§ **Your instructions**
Go through the listing below and write out exactly the lines from the one that mentions "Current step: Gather" through the one that mentions "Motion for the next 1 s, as", minus the pictures.
───
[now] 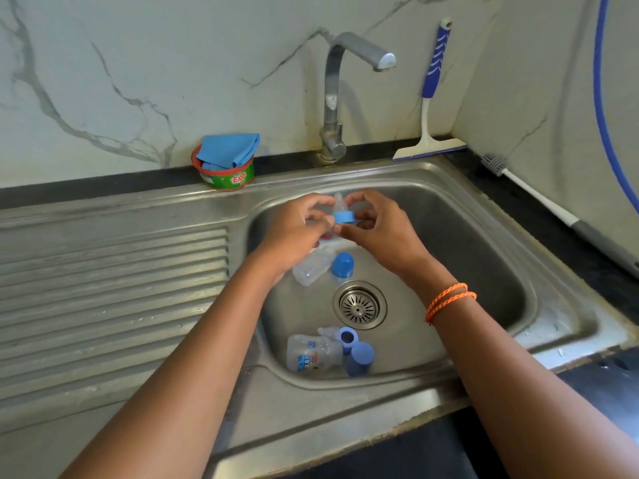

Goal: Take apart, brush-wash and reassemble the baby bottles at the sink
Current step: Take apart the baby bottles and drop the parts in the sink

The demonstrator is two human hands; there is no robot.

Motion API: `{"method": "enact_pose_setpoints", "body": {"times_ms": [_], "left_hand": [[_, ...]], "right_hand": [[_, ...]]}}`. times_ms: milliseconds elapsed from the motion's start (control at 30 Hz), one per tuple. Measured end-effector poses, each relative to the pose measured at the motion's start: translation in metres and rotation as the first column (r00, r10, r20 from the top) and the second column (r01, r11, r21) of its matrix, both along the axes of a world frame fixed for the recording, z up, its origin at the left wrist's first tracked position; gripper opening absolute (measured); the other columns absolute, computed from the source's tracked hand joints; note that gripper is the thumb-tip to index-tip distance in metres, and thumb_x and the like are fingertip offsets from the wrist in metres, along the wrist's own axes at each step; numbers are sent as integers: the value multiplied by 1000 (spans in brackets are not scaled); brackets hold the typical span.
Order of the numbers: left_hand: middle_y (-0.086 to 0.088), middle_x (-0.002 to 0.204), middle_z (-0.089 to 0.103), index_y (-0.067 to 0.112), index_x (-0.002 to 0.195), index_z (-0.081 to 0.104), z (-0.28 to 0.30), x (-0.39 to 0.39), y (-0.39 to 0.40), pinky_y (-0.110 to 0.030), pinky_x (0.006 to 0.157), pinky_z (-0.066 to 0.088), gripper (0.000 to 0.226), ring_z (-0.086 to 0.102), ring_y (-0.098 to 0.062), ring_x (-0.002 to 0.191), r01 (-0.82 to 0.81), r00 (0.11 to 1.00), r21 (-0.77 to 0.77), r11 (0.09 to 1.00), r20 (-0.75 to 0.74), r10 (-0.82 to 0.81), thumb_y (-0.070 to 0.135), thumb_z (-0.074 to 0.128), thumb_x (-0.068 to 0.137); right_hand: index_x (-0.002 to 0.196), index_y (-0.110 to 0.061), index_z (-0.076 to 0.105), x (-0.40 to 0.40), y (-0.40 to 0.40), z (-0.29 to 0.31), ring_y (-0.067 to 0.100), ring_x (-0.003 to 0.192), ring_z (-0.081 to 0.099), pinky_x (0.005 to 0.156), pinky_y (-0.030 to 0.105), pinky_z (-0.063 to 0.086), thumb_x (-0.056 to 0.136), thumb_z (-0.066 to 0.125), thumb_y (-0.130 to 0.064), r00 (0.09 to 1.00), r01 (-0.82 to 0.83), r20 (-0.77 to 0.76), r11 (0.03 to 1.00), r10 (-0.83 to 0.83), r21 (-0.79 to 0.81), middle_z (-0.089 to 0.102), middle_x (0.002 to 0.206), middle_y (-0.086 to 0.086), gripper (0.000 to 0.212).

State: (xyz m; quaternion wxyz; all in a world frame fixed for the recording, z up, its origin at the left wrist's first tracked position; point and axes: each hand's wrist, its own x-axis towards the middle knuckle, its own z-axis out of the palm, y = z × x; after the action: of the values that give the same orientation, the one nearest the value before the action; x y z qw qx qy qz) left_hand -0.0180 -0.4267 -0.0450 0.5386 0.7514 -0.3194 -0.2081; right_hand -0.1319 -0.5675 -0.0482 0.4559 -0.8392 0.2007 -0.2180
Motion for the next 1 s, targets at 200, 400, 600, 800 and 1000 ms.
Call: {"method": "enact_pose_setpoints", "body": {"times_ms": [200,400,600,800,1000], "left_hand": [[-1,99,79,26,125,70,-5,-8,12,-30,80,63,22,78,-16,85,-119,990,-198,973,-96,102,24,64,104],[-1,102,81,14,123,74,-5,-9,13,-31,84,63,25,78,-16,95,-112,986,-283,953,-152,70,23,68,101],[-1,104,81,10,122,75,-6,-4,15,-27,85,61,29,77,-16,99,-98,992,-338,936,-114,63,12,77,93],[-5,107,79,8,120,73,-10,-2,10,-37,96,60,25,76,-22,103,-77,995,-350,934,-91,48,10,74,95],[-6,110,79,7,123,73,-15,-1,9,-39,96,60,24,75,-20,105,-90,996,-330,940,-46,79,12,67,100]], "right_hand": [[129,-14,68,2,7,2,16,73,75,71,37,65,98,76,-26,995,7,95,997,0,-79,77,89,2,34],[121,-13,72,6,12,-1,16,80,76,67,38,65,100,75,-24,987,16,160,999,-8,-47,78,94,1,24],[122,-5,71,5,13,1,20,95,78,73,38,66,101,72,-19,977,-86,206,986,55,145,79,105,9,25],[127,4,69,2,13,4,32,111,75,95,42,63,105,64,-14,960,-232,251,856,125,463,74,119,24,28],[128,11,66,3,14,5,36,118,72,105,36,57,106,62,-11,941,-318,289,760,177,567,71,125,30,32]]}}
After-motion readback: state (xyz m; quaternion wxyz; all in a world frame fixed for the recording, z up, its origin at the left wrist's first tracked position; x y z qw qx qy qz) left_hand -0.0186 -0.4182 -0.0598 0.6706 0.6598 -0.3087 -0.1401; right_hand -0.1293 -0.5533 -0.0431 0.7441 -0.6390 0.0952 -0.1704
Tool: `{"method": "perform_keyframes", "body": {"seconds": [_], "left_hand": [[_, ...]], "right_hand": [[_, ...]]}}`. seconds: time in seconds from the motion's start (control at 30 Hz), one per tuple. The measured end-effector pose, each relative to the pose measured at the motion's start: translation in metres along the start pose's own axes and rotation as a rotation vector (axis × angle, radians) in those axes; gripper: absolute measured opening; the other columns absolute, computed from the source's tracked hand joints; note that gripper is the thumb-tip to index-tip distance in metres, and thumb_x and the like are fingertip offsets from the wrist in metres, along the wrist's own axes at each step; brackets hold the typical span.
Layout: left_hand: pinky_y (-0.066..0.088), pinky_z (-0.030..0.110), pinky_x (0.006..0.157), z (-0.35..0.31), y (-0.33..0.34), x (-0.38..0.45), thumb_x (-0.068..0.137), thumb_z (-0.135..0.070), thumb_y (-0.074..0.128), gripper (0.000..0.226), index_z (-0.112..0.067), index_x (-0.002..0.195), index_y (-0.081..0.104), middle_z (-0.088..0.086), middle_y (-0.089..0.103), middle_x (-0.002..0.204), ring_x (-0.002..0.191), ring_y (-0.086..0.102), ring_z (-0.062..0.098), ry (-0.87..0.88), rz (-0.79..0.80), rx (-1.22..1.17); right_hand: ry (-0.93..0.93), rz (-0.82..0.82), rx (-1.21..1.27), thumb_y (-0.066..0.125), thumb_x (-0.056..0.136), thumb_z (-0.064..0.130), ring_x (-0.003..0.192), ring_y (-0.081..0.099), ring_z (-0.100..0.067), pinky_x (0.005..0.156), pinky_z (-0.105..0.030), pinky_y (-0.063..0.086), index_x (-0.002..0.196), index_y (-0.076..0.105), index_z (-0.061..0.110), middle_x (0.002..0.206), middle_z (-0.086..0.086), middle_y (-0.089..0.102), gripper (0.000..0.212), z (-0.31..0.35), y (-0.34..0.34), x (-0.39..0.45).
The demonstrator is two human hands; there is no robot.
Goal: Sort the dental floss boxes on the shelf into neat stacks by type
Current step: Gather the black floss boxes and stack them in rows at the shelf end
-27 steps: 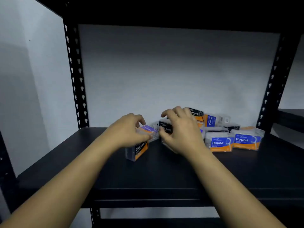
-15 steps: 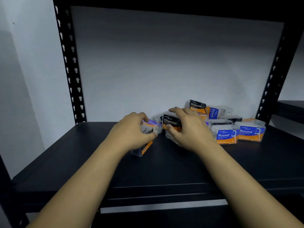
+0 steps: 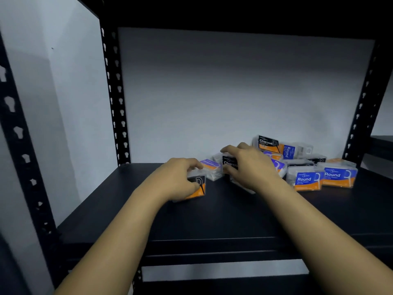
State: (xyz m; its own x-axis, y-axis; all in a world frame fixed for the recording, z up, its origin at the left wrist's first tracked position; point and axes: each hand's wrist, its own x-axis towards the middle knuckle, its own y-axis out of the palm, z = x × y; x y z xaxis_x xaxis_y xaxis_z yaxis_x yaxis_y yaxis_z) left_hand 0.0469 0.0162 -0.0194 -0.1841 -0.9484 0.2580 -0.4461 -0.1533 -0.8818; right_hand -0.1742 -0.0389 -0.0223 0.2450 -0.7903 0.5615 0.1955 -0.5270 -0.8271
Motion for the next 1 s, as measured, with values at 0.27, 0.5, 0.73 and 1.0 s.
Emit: {"method": "perform_keyframes", "body": {"seconds": [0.27, 0.5, 0.73, 1.0], "left_hand": [[0.053, 0.041, 0.092, 0.008, 0.0, -0.003, 0.088, -0.047, 0.066, 0.037, -0.047, 0.123, 0.057, -0.008, 0.062, 0.119, 0.105, 0.06, 0.015, 0.129, 0.023, 0.023], [0.053, 0.039, 0.092, 0.032, -0.018, -0.036, 0.089, -0.041, 0.064, 0.03, -0.047, 0.118, 0.057, -0.015, 0.063, 0.116, 0.106, 0.059, 0.009, 0.112, -0.011, 0.021], [0.05, 0.036, 0.096, 0.064, -0.049, -0.079, 0.094, -0.041, 0.062, 0.032, -0.05, 0.121, 0.05, -0.022, 0.06, 0.118, 0.108, 0.057, 0.003, 0.06, 0.03, 0.1], [0.052, 0.032, 0.081, 0.076, -0.072, -0.097, 0.097, -0.036, 0.061, 0.03, -0.052, 0.117, 0.045, -0.015, 0.061, 0.109, 0.086, 0.059, 0.006, -0.027, 0.109, 0.137]], "right_hand": [[-0.106, -0.005, 0.119, 0.06, 0.095, 0.048, 0.113, 0.059, -0.021, 0.079, -0.041, 0.055, 0.139, 0.054, 0.046, 0.119, 0.006, 0.06, 0.044, 0.01, -0.007, -0.006], [-0.149, 0.029, 0.27, 0.063, 0.095, 0.044, 0.11, 0.062, -0.019, 0.087, -0.04, 0.053, 0.134, 0.06, 0.044, 0.114, 0.006, 0.062, 0.039, 0.038, -0.009, -0.011], [-0.309, 0.156, 0.444, 0.063, 0.092, 0.043, 0.101, 0.062, -0.011, 0.089, -0.039, 0.053, 0.124, 0.058, 0.043, 0.109, 0.011, 0.067, 0.032, 0.083, 0.0, -0.02], [-0.35, 0.156, 0.526, 0.059, 0.082, 0.048, 0.099, 0.059, -0.008, 0.088, -0.037, 0.053, 0.125, 0.054, 0.044, 0.105, 0.015, 0.067, 0.044, 0.123, 0.008, -0.038]]}}
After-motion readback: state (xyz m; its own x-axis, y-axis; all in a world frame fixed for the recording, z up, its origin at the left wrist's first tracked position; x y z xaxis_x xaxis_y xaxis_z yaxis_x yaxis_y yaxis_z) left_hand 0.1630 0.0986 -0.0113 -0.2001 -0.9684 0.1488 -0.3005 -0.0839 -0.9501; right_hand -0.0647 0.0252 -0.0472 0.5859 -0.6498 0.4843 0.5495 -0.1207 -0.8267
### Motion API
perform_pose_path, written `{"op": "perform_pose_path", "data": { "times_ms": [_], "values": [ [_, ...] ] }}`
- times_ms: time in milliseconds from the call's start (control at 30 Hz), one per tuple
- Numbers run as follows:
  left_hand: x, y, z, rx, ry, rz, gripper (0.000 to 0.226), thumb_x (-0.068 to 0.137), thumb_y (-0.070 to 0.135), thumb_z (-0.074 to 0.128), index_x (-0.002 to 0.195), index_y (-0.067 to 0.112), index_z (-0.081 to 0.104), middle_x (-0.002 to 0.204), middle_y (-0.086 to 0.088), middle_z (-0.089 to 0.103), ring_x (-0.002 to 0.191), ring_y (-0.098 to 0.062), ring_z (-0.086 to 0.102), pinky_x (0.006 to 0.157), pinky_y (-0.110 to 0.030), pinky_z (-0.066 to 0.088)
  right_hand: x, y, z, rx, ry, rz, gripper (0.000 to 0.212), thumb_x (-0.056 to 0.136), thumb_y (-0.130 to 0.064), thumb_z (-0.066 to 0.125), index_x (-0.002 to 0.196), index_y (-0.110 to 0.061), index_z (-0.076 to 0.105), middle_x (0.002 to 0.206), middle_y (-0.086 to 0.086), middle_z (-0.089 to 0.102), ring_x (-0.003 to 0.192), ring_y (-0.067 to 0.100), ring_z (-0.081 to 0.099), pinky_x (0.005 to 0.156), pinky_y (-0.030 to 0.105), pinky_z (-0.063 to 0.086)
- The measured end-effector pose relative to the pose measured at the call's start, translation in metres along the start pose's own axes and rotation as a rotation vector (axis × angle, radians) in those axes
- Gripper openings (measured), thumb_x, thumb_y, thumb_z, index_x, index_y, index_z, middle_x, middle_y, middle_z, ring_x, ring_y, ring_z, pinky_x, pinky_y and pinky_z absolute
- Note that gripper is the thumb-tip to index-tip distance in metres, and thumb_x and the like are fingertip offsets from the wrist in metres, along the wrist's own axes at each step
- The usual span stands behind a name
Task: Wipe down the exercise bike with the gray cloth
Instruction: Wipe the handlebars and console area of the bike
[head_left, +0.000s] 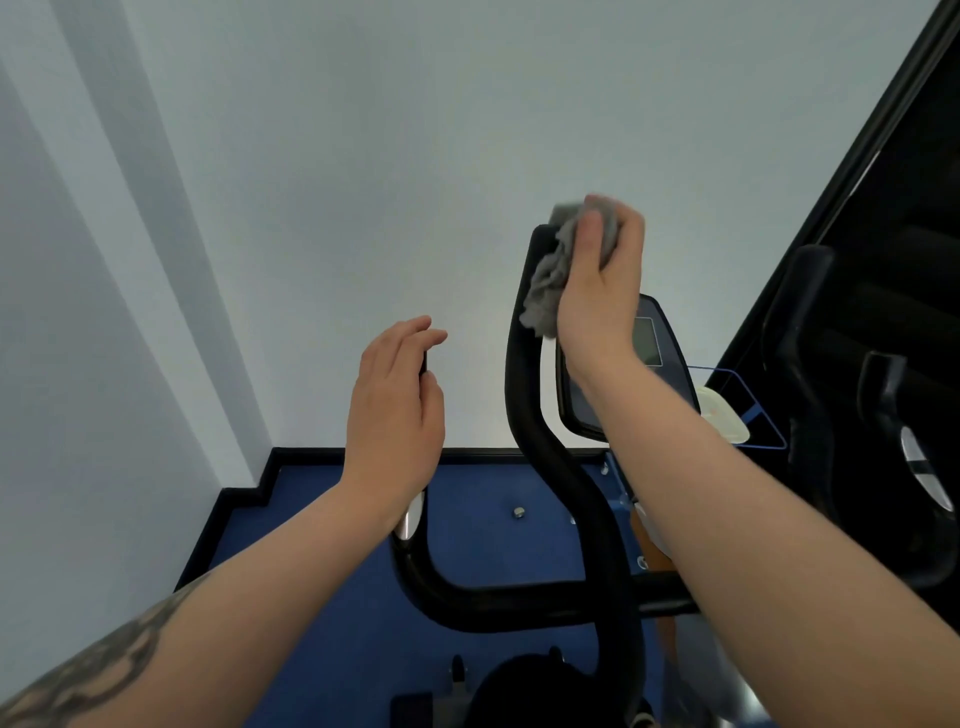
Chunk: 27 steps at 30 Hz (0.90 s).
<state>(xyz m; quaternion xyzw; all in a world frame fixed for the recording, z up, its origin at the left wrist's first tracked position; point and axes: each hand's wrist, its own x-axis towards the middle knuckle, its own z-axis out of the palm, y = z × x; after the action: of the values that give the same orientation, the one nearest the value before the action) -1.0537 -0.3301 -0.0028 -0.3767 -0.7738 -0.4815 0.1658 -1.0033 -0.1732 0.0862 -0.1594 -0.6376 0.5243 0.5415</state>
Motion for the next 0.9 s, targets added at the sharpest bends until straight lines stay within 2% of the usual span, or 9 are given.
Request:
{"op": "perform_pose_path", "data": {
  "times_ms": [100, 233, 333, 433, 500, 633, 733, 833, 900],
  "values": [
    [0.001, 0.0, -0.001, 0.018, 0.011, 0.008, 0.04, 0.096, -0.001, 0.042, 0.131, 0.015, 0.055, 0.141, 0.006, 0.047, 0.134, -0.008, 0.036, 0.111, -0.018, 0.028, -0.002, -0.003, 0.011, -0.046, -0.063, -0.077, 0.019, 0.1, -0.023, 0.05, 0.118, -0.018, 0.052, 0.103, -0.001, 0.063, 0.084, 0.007, 0.063, 0.069, 0.021, 0.053],
    [0.0, 0.001, -0.002, 0.016, 0.013, 0.004, 0.04, 0.096, -0.002, 0.043, 0.131, 0.015, 0.055, 0.141, 0.006, 0.047, 0.134, -0.009, 0.036, 0.111, -0.018, 0.028, -0.008, 0.001, -0.008, -0.365, -0.168, -0.231, 0.029, 0.098, -0.016, 0.052, 0.127, -0.011, 0.053, 0.124, 0.007, 0.054, 0.107, 0.003, 0.049, 0.09, 0.008, 0.038],
    [0.001, 0.001, -0.001, 0.032, 0.006, 0.019, 0.04, 0.095, -0.002, 0.043, 0.13, 0.013, 0.055, 0.141, 0.004, 0.048, 0.133, -0.011, 0.037, 0.11, -0.015, 0.026, 0.009, -0.011, -0.008, -0.6, -0.33, -0.471, 0.024, 0.095, -0.017, 0.056, 0.117, -0.009, 0.062, 0.119, 0.007, 0.06, 0.118, 0.014, 0.05, 0.101, 0.025, 0.038],
    [0.001, 0.001, -0.002, 0.046, 0.007, 0.02, 0.04, 0.095, -0.001, 0.043, 0.131, 0.013, 0.055, 0.142, 0.004, 0.047, 0.134, -0.01, 0.037, 0.11, -0.012, 0.023, 0.0, -0.007, -0.004, -0.873, -0.478, -0.71, 0.015, 0.091, -0.011, 0.063, 0.101, -0.002, 0.068, 0.102, 0.012, 0.067, 0.124, 0.031, 0.052, 0.113, 0.041, 0.021],
    [0.001, 0.001, -0.002, 0.04, 0.012, 0.019, 0.04, 0.095, -0.001, 0.043, 0.131, 0.013, 0.055, 0.142, 0.004, 0.047, 0.134, -0.01, 0.037, 0.111, -0.016, 0.025, -0.015, 0.005, -0.017, -0.971, -0.589, -0.792, 0.012, 0.09, -0.009, 0.065, 0.096, 0.0, 0.069, 0.097, 0.013, 0.069, 0.123, 0.032, 0.055, 0.116, 0.046, 0.02],
    [0.001, 0.001, -0.002, 0.042, 0.01, 0.032, 0.039, 0.095, -0.002, 0.045, 0.129, 0.012, 0.056, 0.141, 0.002, 0.049, 0.134, -0.012, 0.038, 0.112, -0.02, 0.027, -0.02, 0.014, -0.045, -0.807, -0.805, -0.667, 0.017, 0.094, -0.016, 0.062, 0.108, -0.01, 0.068, 0.111, 0.0, 0.069, 0.13, 0.02, 0.05, 0.118, 0.03, 0.016],
    [0.001, 0.0, -0.003, 0.051, 0.005, 0.035, 0.039, 0.095, -0.002, 0.045, 0.13, 0.012, 0.056, 0.14, 0.001, 0.049, 0.133, -0.013, 0.038, 0.112, -0.02, 0.026, -0.026, 0.013, -0.046, -0.675, -0.762, -0.532, 0.02, 0.094, -0.019, 0.06, 0.114, -0.018, 0.066, 0.116, -0.008, 0.068, 0.132, 0.009, 0.046, 0.113, 0.018, 0.02],
    [0.001, 0.001, -0.003, 0.057, 0.015, 0.027, 0.039, 0.095, -0.001, 0.045, 0.13, 0.012, 0.056, 0.141, 0.001, 0.049, 0.133, -0.013, 0.038, 0.111, -0.02, 0.027, -0.058, 0.02, -0.054, -0.526, -0.733, -0.314, 0.022, 0.095, -0.016, 0.06, 0.114, -0.024, 0.067, 0.117, -0.02, 0.064, 0.13, 0.001, 0.046, 0.108, 0.021, 0.035],
    [0.0, 0.002, -0.003, 0.056, 0.012, 0.024, 0.04, 0.094, -0.001, 0.045, 0.13, 0.012, 0.056, 0.141, 0.001, 0.049, 0.133, -0.013, 0.038, 0.111, -0.02, 0.027, -0.06, 0.014, -0.056, -0.437, -0.692, -0.268, 0.022, 0.094, -0.019, 0.059, 0.111, -0.032, 0.067, 0.11, -0.031, 0.063, 0.118, -0.007, 0.052, 0.098, 0.016, 0.043]
  ]
}}
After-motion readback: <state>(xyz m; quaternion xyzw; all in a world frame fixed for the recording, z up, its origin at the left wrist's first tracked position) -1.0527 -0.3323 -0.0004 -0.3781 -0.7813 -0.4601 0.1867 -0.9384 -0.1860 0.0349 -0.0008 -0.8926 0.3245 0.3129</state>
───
§ **Completed task**
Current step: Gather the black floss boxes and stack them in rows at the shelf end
-27 steps: 
-15 steps: 
+0 steps: 
State: (xyz m; its own x-axis, y-axis; all in a world frame fixed for the recording, z up, its origin at the left wrist's first tracked position; point and axes: each hand's wrist, its own x-axis towards the middle knuckle, its own y-axis out of the palm, z = x × y; x y z xaxis_x xaxis_y xaxis_z yaxis_x yaxis_y yaxis_z) left_hand 0.0469 0.0162 -0.0194 -0.1841 -0.9484 0.2580 -0.4461 -0.1533 -0.8818; right_hand -0.1742 -0.0389 -0.0223 0.2450 -0.7903 0.5615 0.1955 -0.5270 -0.8271
Motion for the next 1 s, as measured, with values at 0.27, 0.5, 0.73 and 1.0 s.

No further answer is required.